The FT reports a surge of private equity deals in Asia:
“Private equity firms in Asia are on track for another record year for investments as the industry becomes entrenched in a region where it was barely present a few years ago.
The value of announced transactions in Asia, excluding Japan, in the first half of this year was $22.13bn, up 73.5 per cent compared with a year earlier, with volumes for Australia and India already near or above full-year 2006 levels, according to Thomson Financial…”
Private equity in China is still strong, but in regional terms “dropped back to fifth place with only $678.7m of deals so far this year compared with $4.22bn in the first half of last year”.
At least one firm in China will be allowing itself to smile. Carlyle, which has been beset by deal approval problems , may finally have some good news. The FT notes:
“The Carlyle Group, whose attempts to invest in a state-owned chemical producer [Shandong Haihua] and a bank [Chongqing City Commercial Bank] in China were frustrated this month, is close to sealing a deal for a stake in a hotel management company [the private Kaiyuan group]…”.
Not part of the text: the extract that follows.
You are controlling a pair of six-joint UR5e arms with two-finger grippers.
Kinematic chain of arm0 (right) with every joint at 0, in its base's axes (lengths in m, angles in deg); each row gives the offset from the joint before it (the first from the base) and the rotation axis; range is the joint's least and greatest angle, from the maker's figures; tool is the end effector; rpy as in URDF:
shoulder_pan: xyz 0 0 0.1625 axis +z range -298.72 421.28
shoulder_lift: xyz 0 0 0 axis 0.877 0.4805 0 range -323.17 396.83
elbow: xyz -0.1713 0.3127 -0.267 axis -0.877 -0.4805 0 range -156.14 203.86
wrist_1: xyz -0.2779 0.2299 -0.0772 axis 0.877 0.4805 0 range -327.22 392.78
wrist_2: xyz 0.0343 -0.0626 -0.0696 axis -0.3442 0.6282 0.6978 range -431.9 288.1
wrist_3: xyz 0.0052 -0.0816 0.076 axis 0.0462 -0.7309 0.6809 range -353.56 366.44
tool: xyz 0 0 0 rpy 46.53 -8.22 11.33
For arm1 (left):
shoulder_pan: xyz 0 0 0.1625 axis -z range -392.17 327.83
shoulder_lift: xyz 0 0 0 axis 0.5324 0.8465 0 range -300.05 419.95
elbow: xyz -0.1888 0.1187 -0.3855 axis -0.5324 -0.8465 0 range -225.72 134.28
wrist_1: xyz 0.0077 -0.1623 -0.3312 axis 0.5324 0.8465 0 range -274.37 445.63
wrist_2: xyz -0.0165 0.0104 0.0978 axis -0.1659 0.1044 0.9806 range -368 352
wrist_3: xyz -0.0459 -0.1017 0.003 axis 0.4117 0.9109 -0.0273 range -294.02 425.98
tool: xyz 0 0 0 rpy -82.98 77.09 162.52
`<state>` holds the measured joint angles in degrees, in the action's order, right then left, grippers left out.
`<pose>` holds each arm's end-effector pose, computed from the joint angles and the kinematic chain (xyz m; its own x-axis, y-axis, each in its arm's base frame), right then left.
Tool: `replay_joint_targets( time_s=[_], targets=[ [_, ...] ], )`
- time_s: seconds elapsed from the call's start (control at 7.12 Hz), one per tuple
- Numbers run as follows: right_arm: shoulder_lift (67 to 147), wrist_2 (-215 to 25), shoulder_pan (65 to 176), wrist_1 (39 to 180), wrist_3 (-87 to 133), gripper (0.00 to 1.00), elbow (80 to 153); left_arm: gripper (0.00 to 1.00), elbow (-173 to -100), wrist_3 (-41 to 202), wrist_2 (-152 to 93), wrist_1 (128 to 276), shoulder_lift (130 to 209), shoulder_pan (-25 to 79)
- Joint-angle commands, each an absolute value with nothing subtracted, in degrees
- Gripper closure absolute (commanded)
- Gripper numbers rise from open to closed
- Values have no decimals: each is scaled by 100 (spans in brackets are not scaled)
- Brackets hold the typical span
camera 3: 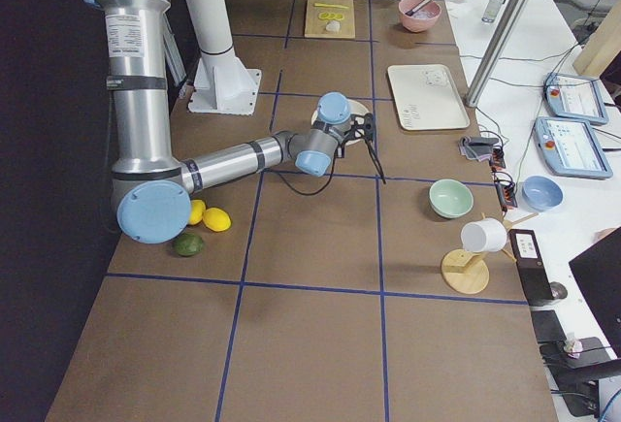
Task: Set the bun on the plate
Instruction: 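Slide the white plate with the right gripper toward the table center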
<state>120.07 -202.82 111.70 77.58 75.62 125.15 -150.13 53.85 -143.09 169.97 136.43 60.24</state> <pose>-0.2720 -0.4234 0.4472 0.3426 -0.0071 0.9395 -0.0940 0.9947 0.0418 -0.0682 -0.3300 0.6770 0.6960 0.1228 -0.7075 -0.1069 0.9920 0.0670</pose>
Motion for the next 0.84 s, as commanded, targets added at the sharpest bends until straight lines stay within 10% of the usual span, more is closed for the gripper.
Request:
replay_joint_targets(
  time_s=[0.0,0.7],
  targets=[
    [10537,-19196,9941,9255,8420,100,12459,0,-15013,5385,-14318,17001,13642,6020],
    [9484,-17974,8950,10001,9117,96,11667,0,-15013,5385,-14344,17010,13651,6020]
  ],
)
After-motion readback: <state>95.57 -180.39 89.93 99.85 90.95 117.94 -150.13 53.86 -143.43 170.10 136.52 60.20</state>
As private equity firms shift attention to the Chinese private sector, the government, which is taking a tough approach to foreign buy-outs of state firms, has not erected similar barriers in the dynamic and growing private sector.”
It seems a lesson has been well learnt! Government policy, and nationalist sensitivities, needs to be considered when developing business strategy in China. Having the government as a shareholder (as Blackstone does ) may help planning on that front. The FT wonders whether Carlyle will go down the same route.